今回の脅威キャンペーンの展開の様子はこうなっています。

  • メールが開始点
    この脅威キャンペーンの開始点はフィッシングメールです。
    メールには攻撃ツールの展開の開始点となるExcelファイルが添付されています。
  • ExcelのOLEオブジェクト
    メールの本文で、巧みな表現で添付のExcelファイルを開かせようとします。
    メールに添付されているExcelファイルを開くと、活動が開始されます。
    OLEはObject Linking and Embeddingです。
    PowerPointのなかにExcelで作った表がある、みたいなデータ連携の形式です。
    このOLEデータを含む文書を開かせます。
  • CVE-2017-0199
    Excel文書を開くと、CVE-2017-0199の脆弱性が悪用されます。
    CVE-2017-0199はリモートコード実行の脆弱性です。
    HTAファイルをダウンロードし、実行します。
  • 連続実行による検出回避
    悪意あるコードの実行に至るまでに、さまざまなスクリプト言語を使ったコードが連続的に実行されます。
    EXEファイル (dllhost.exe) をダウンロードし、32ビットPowerShellプロセスを起動して、抽出されたファイルから悪意のあるコードを読み込み、PowerShellプロセスで実行します。
    でも、まだこの段階では悪意あるコードの展開までは到達していません。
  • Vaccinerende.exe
    攻撃チェーンで、Vaccinerende.exeが起動されます。
    Vaccinerendeはワクチン接種です。

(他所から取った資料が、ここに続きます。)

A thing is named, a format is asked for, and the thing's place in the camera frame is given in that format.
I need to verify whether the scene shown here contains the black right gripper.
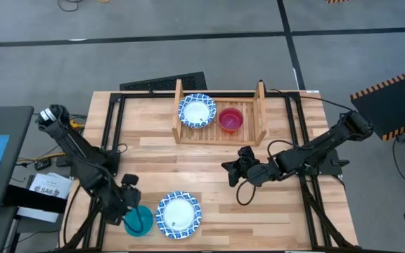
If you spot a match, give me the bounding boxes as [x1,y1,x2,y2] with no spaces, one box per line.
[222,157,274,187]

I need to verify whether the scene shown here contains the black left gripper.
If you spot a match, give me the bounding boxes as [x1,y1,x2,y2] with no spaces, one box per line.
[112,188,143,231]

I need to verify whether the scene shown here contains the teal plastic bowl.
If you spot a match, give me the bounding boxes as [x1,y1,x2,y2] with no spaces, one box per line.
[123,205,155,238]

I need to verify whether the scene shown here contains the orange plastic bowl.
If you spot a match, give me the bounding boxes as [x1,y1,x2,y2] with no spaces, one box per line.
[219,122,245,134]

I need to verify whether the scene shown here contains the wooden slatted shelf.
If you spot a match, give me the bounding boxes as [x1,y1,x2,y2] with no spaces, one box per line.
[172,79,269,147]

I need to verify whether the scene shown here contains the purple plastic bowl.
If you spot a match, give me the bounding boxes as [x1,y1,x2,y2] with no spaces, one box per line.
[219,108,244,130]

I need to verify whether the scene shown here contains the blue patterned paper bowl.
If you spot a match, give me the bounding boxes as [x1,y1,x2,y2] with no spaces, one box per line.
[177,93,217,129]
[155,190,203,240]

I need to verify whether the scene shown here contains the printed white paper sheet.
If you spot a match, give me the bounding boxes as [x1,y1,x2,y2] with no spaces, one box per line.
[29,171,73,200]

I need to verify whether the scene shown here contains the grey desk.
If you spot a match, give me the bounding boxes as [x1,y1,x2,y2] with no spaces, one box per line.
[0,105,34,214]

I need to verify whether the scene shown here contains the large hazard striped black board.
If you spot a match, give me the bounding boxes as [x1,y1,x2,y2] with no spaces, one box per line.
[349,65,405,141]

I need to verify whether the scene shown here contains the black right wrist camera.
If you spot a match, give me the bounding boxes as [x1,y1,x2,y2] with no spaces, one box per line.
[239,146,256,160]

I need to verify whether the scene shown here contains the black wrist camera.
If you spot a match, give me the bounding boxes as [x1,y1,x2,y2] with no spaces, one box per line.
[120,173,141,188]
[239,146,256,160]

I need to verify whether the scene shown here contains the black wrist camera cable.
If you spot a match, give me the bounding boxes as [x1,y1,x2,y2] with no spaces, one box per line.
[236,178,257,207]

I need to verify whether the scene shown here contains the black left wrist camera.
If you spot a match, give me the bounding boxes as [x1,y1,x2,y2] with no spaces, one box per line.
[120,173,141,188]

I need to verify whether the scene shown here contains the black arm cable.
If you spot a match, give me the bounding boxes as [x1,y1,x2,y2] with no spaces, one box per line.
[269,88,354,112]

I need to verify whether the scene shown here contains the black aluminium table frame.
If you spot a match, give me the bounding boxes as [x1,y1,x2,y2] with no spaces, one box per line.
[60,91,360,252]

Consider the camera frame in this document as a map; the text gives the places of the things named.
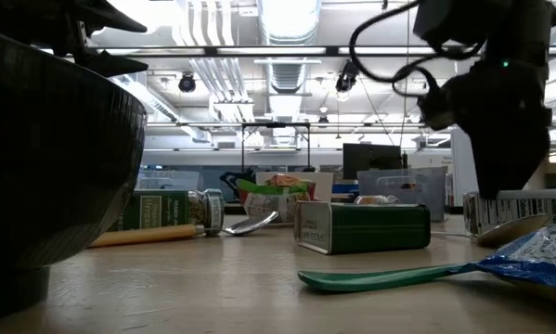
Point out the green orange snack packet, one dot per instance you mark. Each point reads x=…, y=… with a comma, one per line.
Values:
x=268, y=204

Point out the black overhead frame bar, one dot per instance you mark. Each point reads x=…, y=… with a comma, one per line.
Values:
x=333, y=51

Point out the black blue equipment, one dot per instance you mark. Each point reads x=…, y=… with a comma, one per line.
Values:
x=233, y=181

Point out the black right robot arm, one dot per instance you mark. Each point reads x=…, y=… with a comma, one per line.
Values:
x=523, y=28

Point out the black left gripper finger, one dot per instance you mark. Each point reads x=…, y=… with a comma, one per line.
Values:
x=106, y=62
x=106, y=16

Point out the green label spice jar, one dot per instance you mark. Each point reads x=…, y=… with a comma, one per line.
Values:
x=166, y=209

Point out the black monitor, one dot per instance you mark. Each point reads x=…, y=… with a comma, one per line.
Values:
x=370, y=160

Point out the blue white snack packet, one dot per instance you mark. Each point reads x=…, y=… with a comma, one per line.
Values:
x=528, y=269

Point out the grey translucent plastic bin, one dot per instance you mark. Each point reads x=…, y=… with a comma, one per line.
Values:
x=421, y=195

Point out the clear plastic container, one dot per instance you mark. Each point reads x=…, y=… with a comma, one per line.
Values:
x=166, y=180

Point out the white cabinet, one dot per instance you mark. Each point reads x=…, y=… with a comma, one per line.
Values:
x=463, y=167

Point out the white plastic bin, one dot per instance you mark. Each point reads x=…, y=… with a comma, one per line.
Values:
x=324, y=185

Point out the red bowl black outside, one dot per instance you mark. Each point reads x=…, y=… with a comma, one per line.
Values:
x=50, y=162

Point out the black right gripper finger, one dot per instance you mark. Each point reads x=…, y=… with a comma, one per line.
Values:
x=505, y=167

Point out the small orange packet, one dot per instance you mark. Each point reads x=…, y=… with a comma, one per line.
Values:
x=375, y=200

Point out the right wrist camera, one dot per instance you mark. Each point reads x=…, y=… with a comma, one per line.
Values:
x=437, y=111

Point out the dark green tea tin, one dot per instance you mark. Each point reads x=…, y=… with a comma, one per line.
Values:
x=375, y=227

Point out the black ceiling spotlight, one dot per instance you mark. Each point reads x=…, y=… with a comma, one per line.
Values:
x=187, y=83
x=347, y=76

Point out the blue box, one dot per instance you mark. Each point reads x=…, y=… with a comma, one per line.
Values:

こういう名前にするのですね。
    起動されたプロセスをホロウイングし、そこにマルウェアを設置します。
    設置するものはRemcosです。
    Remcosはファイルとしては保持せず、動的にメモリに展開して使用されます。
    Remcosのファイルレスアタックです。
    これまでも他の脅威キャンペーンで同様の取り組みが見られたこともありました。
    今回もファイルレスです。
    永続化機構も展開されます。
  • 情報収集開始
    ここまでくると脅威アクターはRemcosを使って情報収集を開始します。
    実に多くの機能が利用可能な状態になります。
    ファイル操作、プロセス操作、サービス操作、WindowsのアプリケーションのWindow操作、レジストリの操作、シェルアクセス、リモートからのコマンド実行、スクリプトの実行、クリップボードの操作、電源状態の操作、カメラやマイクの操作、画面保存、DNSのリダイレクト、ウェブページを勝手に開かせる、などなどです。
    ほぼ何でもできるといえそうです。

脆弱性パッチの適用が十分でないパソコンで、メール添付の悪意あるExcel文書を開くと、攻撃開始となってしまうということです。
生成AIの負の側面でフィッシングメールの精巧さは増してきています。
メールの本文の疑わしさで添付文書を開くことを回避することは簡単ではなくなってきています。
もしもの被害者とならないためには、機器を最適な状態に保つことがこれまでよりも重要になってきているということかもしれません。